Anies resmi berlakukan perluasan ganjil-genap mulai besok Senin

Gubernur DKI Jakarta Anies Baswedan di Halte Gelora Bung Karno, Jakarta, Selasa (13/8/2019). Anies telah menandatangani Pergub perluasan aturan ganjil genap.
Gubernur DKI Jakarta Anies Baswedan di Halte Gelora Bung Karno, Jakarta, Selasa (13/8/2019). Anies telah menandatangani Pergub perluasan aturan ganjil genap. | Aditya Pradana Putra /Antara Foto

Gubernur DKI Jakarta Anies Baswedan telah meneken peraturan gubernur (Pergub) tentang perluasan sistem ganjil-genap. Pergub itu merupakan perubahan Peraturan Gubernur Nomor 155 Tahun 2018 tentang Pembatasan Lalu Lintas dengan Sistem Ganjil Genap.

Menurut Kepala Dinas Perhubungan DKI Jakarta Syafrin Liputo, peraturan Gubernur sudah ditandatangani. "Saat ini dalam proses pengundangan," ujar Syafrin Liputo dalam konferensi pers di Dukuh Atas, Jakarta Pusat, Jumat (6/9/2019), seperti dikutip dari Kompas.com.

Perluasan ini akan berlaku mulai Senin 9 September 2019. Senin besok, pelanggaran akan langsung ditindak oleh polisi.

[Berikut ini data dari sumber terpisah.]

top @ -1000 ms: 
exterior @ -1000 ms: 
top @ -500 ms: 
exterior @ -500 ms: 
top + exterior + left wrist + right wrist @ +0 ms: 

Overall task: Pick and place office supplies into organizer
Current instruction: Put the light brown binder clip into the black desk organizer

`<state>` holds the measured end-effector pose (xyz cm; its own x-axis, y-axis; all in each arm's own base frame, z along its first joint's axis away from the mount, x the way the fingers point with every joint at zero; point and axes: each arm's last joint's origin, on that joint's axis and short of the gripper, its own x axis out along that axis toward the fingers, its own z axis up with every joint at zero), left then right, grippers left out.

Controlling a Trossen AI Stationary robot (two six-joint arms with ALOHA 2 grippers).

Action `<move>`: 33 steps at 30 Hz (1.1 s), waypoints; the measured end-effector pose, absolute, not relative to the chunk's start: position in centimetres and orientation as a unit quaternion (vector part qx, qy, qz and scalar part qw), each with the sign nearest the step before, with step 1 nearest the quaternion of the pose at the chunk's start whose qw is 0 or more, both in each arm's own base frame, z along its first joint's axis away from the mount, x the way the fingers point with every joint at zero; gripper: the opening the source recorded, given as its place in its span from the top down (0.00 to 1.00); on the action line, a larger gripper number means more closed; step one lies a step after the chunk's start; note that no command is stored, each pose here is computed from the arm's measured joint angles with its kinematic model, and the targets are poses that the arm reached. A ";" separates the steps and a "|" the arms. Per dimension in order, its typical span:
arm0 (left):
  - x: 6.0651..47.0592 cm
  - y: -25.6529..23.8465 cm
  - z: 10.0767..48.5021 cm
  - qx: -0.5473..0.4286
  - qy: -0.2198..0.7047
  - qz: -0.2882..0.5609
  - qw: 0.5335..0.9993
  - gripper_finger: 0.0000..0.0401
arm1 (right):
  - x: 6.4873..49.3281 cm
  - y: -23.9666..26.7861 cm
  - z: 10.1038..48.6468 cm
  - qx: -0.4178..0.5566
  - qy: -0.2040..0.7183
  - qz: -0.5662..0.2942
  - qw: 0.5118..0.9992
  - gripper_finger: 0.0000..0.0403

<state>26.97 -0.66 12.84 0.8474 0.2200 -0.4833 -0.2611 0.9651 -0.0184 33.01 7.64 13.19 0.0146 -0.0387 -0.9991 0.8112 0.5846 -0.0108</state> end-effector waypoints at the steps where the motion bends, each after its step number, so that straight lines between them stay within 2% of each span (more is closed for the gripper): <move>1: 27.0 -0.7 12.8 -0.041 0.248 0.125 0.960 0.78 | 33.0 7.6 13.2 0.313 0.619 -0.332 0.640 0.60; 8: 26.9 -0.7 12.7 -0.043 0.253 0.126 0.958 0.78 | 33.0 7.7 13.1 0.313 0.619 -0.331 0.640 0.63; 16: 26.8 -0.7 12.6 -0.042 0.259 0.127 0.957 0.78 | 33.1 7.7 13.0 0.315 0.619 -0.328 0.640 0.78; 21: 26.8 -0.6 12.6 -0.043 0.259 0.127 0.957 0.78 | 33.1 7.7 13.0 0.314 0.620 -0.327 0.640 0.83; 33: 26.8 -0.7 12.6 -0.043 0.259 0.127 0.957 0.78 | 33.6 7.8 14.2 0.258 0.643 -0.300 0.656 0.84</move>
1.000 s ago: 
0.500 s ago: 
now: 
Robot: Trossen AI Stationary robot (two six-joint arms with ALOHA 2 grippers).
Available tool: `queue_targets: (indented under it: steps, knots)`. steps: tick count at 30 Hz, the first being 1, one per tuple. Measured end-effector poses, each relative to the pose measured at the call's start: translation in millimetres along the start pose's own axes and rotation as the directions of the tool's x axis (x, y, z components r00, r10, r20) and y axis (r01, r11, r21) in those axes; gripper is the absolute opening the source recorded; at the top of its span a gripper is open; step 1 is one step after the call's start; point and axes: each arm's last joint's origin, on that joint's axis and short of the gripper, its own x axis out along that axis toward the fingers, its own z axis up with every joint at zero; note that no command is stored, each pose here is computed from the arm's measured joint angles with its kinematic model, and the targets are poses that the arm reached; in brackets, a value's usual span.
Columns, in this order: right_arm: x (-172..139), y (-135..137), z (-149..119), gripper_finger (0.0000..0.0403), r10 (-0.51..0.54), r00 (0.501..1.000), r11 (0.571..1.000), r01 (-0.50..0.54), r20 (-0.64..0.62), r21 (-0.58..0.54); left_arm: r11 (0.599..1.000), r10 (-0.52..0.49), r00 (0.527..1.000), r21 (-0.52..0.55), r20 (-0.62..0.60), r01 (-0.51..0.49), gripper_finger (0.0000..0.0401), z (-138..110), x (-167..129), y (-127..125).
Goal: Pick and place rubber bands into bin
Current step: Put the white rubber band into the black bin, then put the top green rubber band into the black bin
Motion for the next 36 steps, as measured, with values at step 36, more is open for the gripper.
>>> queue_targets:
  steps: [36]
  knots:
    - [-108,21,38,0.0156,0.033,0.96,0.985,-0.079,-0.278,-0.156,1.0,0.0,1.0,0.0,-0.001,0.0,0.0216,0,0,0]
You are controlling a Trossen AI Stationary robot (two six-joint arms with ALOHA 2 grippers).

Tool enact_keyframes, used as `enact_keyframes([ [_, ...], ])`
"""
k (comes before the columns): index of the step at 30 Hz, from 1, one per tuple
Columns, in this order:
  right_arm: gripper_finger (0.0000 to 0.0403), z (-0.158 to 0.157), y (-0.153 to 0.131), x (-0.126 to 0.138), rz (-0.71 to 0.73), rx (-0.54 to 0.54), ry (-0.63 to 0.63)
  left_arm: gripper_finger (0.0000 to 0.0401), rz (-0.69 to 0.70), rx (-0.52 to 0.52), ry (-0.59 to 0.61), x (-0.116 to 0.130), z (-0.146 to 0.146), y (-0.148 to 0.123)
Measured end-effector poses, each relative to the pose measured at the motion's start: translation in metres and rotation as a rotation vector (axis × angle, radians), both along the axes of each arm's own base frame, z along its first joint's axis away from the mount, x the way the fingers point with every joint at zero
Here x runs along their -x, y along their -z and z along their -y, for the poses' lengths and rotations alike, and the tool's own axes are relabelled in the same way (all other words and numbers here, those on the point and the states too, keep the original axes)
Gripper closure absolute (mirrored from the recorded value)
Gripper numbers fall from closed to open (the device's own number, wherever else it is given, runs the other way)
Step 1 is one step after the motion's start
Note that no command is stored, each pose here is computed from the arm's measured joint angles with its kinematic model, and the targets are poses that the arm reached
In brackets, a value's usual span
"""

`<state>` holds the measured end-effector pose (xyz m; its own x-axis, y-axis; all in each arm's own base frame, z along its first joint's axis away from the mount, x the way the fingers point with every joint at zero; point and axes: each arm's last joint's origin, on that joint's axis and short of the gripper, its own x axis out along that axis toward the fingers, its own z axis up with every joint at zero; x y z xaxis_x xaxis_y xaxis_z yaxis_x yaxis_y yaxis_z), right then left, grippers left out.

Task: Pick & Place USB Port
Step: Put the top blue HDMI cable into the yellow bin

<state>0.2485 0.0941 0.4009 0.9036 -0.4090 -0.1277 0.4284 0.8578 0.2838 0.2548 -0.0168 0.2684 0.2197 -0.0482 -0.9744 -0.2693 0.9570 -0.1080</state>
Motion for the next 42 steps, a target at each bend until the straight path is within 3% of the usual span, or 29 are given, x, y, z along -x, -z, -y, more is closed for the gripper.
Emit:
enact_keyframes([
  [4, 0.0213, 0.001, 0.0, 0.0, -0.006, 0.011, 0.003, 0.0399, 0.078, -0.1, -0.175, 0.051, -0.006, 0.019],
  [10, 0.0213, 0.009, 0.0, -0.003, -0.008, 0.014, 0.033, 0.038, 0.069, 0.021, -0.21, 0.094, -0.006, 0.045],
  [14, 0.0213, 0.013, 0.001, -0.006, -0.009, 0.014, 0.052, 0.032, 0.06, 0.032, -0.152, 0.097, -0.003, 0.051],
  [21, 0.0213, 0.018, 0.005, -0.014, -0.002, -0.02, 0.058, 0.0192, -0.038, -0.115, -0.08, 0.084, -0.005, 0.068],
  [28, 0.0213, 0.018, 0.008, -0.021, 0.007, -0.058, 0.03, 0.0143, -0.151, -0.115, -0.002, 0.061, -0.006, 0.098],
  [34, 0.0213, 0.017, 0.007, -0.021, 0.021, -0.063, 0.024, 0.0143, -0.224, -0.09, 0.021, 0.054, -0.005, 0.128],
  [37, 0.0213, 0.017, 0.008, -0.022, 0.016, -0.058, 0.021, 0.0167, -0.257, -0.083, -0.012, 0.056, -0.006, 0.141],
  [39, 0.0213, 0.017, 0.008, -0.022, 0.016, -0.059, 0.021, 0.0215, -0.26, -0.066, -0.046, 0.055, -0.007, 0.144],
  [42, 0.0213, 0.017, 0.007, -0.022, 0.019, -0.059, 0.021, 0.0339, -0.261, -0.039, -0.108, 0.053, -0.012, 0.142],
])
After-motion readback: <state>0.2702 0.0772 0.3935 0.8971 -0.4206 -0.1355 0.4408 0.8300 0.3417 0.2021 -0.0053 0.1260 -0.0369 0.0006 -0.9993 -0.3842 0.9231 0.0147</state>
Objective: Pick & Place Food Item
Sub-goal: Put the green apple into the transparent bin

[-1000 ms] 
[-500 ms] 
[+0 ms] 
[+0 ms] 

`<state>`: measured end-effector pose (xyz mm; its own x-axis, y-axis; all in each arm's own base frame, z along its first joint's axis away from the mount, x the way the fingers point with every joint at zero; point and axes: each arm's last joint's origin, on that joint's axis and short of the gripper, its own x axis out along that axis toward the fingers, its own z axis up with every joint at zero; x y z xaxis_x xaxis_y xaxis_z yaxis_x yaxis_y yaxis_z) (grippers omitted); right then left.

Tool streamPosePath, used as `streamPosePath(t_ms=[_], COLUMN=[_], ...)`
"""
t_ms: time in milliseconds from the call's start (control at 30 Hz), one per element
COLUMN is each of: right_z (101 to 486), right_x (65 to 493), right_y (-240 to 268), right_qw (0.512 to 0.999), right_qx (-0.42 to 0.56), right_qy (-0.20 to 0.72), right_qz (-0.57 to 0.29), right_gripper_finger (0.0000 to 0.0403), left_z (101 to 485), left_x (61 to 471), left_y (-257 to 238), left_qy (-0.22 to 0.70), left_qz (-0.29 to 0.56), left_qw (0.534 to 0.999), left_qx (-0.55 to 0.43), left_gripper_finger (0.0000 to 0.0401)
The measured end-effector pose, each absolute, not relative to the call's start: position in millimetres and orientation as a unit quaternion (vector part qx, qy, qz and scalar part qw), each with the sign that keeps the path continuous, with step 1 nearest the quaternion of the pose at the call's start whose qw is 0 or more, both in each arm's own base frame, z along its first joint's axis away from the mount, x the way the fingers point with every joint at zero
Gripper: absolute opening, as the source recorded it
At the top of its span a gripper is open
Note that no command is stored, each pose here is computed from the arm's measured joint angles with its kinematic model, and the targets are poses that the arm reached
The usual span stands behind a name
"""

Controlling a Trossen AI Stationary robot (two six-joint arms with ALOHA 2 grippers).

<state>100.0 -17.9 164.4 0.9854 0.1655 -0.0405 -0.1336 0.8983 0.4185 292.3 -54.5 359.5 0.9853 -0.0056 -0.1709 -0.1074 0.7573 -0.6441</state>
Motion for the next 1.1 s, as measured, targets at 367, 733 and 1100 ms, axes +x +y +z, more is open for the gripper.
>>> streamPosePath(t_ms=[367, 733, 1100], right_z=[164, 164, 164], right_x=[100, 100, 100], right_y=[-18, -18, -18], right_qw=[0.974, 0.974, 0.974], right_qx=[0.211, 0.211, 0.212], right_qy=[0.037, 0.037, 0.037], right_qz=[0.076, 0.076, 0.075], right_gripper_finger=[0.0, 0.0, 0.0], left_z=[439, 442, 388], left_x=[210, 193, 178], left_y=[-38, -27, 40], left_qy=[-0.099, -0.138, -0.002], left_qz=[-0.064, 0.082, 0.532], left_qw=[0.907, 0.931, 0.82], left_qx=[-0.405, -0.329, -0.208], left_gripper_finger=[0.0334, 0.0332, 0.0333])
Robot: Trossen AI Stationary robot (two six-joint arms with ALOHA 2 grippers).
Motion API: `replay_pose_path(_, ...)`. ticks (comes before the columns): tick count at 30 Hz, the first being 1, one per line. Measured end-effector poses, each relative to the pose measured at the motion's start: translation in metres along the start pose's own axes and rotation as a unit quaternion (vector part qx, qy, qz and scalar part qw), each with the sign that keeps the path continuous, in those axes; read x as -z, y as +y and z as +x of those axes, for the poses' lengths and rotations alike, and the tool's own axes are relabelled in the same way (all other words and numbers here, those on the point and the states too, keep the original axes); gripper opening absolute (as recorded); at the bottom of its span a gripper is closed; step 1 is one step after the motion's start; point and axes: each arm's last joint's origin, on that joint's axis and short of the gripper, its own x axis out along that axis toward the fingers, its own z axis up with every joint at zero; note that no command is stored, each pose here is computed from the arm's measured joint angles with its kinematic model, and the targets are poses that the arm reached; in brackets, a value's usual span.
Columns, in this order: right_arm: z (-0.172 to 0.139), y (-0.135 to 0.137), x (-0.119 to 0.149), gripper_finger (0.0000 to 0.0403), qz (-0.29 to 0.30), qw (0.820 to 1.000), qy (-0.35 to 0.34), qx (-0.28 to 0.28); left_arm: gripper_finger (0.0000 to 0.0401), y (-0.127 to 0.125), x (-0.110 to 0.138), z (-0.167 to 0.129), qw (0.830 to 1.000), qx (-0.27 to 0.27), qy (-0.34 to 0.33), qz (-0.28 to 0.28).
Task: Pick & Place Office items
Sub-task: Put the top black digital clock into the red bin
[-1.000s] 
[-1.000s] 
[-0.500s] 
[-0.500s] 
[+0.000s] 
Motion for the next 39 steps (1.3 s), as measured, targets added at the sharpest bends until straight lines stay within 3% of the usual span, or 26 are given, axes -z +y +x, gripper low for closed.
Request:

Taksi online, tetap kena aturan ini.

Bagaimana jika melanggar aturan ini?

Menurut Syafrin, pelanggar akan dikenai sanksi sesuai UU Nomor 22 Tahun 2009 tentang Lalu Lintas dan Angkutan Jalan. "Pelanggaran terhadap rambu lalu lintas itu dikenakan sanksi denda administrasi maksimal Rp 500 ribu," kata dia seperti dikutip dari detikcom.

Berbeda dengan rencana awal, perluasan ganjil-genap ini ada satu ruas yang batal diberlakukan. Yakni ruas Jl Salemba Raya. Syafrin menjelaskan, sesuai uji coba yang digelar pada 12 Agustus-6 September 2019, banyak yang bermasalah di ruas itu.

Kendaraan dari arah Jl Diponegoro yang melanggar ganjil genap karena satu arah. Jika tak sesuai pelat nomornya, mereka tak bisa putar balik karena Jl Diponegoro satu arah.

"Jalan Salemba Raya itu, penggal dari Simpang Imam Bonjol ke arah utara yang ke arah simpang Matraman-Salemba itu dibebaskan yang di depan (RS) Carolus," kata Syafrin kepada CNN Indonesia.

Pemerintah DKI Jakarta telah menguji coba perluasan rute jalan yang terkena sistem ganjil genap. Jika sebelumnya hanya 9 ruas jalan yang diberlakukan pengaturan ini, maka ditambah 16 ruas.

Ruas baru yang terkena sistem ganjil-genap ini tersebar di beberapa wilayah. Ada Jl Pintu Besar Selatan, Jl Gajah Mada, Jl Hayam Wuruk, Jl Majapahit, Jl Suryopranoto, Jl Balikpapan, Jl Kyai Caringin. Lalu ada Jl Salemba Raya, Jl Kramat Raya, Jl Senen Raya, dan Jl Gunung Sahari. Selain itu, ganjil genap juga bakal berlaku di Jl Sisingamangaraja , Jl Panglima Polim, Jl Fatmawati (dari Blok A hingga Jl TB Simatupang), Jl Tomang Raya, dan Jl Pramuka.